La luna no puede ser robada

Yo creo que este Koan nos puede ayudar a iniciar la reflexión.

Ryokan, el maestro Zen, llevaba la vida más sencilla posible en su pequeño refugio en la montaña. Una tarde, un ladrón entró en su refugio y no encontró absolutamente nada de valor.

Ryokan volvió y lo pilló. “Has caminado mucho para visitarme”, le dijo al ladrón, “y no deberías irte con las manos vacías. Por favor toma mis ropas como regalo.”

El ladrón estaba perplejo. Tomo las ropas y se marchó de allí.

Ryokan se sentó desnudo a contemplar la luna.”Pobre amigo“, musitó, “ojalá pudiera haberle dado esta preciosa luna.”

Yo creo que al mejor estilo, podríamos responder como aquel maestro, cuando le preguntan porqué anda “desnudo”; y el dice: “no tengo nada, para que nada me posea”.

Nuestro problema está en lo que consideramos nuestras posesiones. Y sentimos que debemos defenderlas de cualquier agresor. La realidad es que nadie puede quitarnos lo que no nos pertenece. Yo creo que nadie nos quita nada, o nos roba. A veces nos hacen un favor, liberándonos del peso de la custodia.

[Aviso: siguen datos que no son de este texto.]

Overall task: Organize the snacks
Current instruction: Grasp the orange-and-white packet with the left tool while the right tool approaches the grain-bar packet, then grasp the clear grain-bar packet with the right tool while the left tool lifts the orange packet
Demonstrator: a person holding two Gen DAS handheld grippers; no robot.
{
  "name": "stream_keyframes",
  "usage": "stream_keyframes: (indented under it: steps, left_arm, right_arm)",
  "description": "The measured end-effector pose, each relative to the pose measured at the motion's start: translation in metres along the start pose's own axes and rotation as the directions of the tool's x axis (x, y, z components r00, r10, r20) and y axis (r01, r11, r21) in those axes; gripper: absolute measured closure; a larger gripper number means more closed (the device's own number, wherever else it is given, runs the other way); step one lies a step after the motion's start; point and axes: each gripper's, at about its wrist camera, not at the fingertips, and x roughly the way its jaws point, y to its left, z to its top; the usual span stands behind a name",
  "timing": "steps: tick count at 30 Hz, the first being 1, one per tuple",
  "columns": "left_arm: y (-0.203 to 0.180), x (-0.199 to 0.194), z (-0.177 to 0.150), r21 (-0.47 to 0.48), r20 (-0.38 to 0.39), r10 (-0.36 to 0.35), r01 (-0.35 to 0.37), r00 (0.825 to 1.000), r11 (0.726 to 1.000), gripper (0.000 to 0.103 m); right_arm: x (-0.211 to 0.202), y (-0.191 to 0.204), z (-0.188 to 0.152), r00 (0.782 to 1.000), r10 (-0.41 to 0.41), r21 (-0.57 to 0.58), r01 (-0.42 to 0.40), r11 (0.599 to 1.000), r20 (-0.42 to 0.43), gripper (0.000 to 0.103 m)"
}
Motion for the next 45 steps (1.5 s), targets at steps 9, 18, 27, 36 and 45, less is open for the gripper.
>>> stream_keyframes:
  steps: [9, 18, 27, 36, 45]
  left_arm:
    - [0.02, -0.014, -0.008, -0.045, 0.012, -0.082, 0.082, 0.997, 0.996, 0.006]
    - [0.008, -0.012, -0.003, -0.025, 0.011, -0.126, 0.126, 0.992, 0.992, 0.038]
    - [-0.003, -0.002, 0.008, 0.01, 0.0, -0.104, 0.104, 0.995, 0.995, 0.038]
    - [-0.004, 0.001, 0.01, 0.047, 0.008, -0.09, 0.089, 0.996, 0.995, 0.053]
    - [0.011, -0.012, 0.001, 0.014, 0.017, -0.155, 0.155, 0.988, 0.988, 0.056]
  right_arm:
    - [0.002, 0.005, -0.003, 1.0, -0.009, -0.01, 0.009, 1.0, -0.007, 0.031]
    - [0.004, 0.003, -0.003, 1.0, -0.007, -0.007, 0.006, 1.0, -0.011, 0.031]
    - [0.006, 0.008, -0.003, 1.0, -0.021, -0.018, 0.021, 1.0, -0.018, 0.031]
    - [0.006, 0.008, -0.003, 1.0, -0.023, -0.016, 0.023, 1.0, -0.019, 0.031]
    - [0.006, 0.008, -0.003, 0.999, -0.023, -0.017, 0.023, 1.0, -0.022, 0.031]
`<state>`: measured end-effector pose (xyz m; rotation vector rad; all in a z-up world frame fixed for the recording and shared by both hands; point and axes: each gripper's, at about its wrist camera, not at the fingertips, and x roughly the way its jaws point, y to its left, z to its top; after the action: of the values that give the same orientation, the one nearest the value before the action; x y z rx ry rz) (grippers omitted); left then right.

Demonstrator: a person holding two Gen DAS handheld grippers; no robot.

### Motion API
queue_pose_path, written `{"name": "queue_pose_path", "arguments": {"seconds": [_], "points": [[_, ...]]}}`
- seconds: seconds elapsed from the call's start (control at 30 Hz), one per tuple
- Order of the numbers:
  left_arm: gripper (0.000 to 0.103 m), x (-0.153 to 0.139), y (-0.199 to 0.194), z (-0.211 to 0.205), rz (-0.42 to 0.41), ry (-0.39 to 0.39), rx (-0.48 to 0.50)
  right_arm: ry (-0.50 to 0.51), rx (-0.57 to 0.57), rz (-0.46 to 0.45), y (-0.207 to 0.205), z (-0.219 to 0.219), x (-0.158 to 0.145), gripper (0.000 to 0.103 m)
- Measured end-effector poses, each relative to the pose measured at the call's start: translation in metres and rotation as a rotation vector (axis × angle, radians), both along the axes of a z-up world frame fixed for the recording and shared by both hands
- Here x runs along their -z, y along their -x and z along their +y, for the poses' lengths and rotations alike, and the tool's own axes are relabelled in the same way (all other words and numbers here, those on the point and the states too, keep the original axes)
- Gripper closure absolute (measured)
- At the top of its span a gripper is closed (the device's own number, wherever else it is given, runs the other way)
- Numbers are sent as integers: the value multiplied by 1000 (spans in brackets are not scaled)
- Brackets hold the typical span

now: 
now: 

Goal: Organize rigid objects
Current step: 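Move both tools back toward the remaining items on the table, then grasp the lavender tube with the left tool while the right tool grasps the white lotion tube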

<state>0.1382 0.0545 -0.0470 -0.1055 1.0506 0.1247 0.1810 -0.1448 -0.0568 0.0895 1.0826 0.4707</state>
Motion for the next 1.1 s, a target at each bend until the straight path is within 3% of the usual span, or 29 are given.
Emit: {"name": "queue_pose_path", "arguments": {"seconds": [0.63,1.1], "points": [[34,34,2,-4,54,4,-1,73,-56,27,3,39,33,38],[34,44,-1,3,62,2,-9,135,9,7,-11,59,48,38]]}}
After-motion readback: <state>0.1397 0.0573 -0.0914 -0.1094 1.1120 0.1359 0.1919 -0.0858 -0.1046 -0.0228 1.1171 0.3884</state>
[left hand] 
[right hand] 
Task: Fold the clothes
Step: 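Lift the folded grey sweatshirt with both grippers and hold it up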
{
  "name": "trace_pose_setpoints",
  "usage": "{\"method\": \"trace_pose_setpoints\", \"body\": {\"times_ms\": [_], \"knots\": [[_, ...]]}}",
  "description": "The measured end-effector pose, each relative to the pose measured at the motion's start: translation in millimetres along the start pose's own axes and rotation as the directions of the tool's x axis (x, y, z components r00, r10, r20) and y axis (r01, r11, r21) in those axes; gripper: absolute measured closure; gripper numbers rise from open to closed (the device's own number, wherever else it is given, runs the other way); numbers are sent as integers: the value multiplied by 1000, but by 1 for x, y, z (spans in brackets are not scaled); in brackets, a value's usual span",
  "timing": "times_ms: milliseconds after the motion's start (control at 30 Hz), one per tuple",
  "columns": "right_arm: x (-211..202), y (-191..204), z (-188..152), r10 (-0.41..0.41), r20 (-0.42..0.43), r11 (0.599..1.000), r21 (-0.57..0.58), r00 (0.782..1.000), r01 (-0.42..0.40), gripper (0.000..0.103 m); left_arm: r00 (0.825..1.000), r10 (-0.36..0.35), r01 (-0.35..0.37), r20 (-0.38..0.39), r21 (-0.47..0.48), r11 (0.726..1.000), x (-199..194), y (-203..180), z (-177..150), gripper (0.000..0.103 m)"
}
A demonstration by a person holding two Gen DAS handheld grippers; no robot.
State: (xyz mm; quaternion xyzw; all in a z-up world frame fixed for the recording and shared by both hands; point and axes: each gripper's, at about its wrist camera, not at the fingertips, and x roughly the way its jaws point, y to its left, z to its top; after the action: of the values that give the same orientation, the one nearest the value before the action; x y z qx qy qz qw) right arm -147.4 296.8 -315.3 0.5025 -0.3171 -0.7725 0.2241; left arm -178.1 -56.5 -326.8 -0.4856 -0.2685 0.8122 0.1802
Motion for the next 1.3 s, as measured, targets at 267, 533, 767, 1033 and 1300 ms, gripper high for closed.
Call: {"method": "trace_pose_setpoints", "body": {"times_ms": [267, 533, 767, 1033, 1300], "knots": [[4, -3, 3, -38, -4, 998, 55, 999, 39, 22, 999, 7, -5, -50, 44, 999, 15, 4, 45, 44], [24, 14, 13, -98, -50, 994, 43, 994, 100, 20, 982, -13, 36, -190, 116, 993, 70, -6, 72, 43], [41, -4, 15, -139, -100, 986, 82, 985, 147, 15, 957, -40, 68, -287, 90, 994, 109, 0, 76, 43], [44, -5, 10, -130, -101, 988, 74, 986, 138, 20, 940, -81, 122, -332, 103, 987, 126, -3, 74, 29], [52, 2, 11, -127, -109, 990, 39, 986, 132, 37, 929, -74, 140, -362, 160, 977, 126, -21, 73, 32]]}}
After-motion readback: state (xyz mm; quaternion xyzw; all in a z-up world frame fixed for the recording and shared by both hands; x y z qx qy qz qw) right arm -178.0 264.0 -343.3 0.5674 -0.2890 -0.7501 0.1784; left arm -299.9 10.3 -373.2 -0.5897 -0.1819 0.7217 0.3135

“Ese hombre me quitó mi mujer”; no es cierto, mas bien ella se quiso ir con él. Conozco muchos casos de hombres y mujeres seductores (ladrones), que no consiguen su objetivo, pues la propuesta es rechazada con argumentos muy poderosos; entre ellos, la autoestima, que implica el amor consciente, que sabe el riesgo de la aventura y el costo que representa.

Cuentan que en cierta ocasión, un hombre llevaba a la vista de todos, un precioso diamante que, por supuesto, atrajo la atención de un ladrón. Lo interesante del asunto es que, aquel hombre, no mostraba ningún temor por ser robado. Así fue; cuando el ladrón se acercó al hombre del diamante, éste se lo entregó diciendo: llévatelo que se que vienes por él.  El ladrón aprovechando la oportunidad, salió en veloz carrera. Pero al rato, curiosamente regresó con el diamante y devolviéndoselo al hombre a quien había robado, le dice: “vengo por algo más valioso que usted tiene: su desprendimiento”.

Nadie tiene un carro, más el bien el carro lo tiene a él. Nadie tiene una casa, más bien la casa lo tiene a él. Nadie tiene la posesión de otro ser humano, más bien el otro quiere estar con nosotros. O nos hace creer que es nuestro.

Decir “mío”, puede ser riesgoso. Por el autoengaño sutil y “anestesiante” que significa, el creer que hace parte de nuestras posesiones.

Nada traemos al mundo… nada nos llevamos. El proceso de acumular posesiones produce una ceguera que impide ver los verdaderos tesoros, más espirituales y trascendentales, como por ejemplo el amor incondicional, que deja ser.

La luna no puede ser robada. La paz no puede ser robada, el amor no puede se robado, salvo para quien tiene miedo de perderlos.

Yo creo que es prioritario trabajar las sombras del miedo infundado, que nos impiden ver.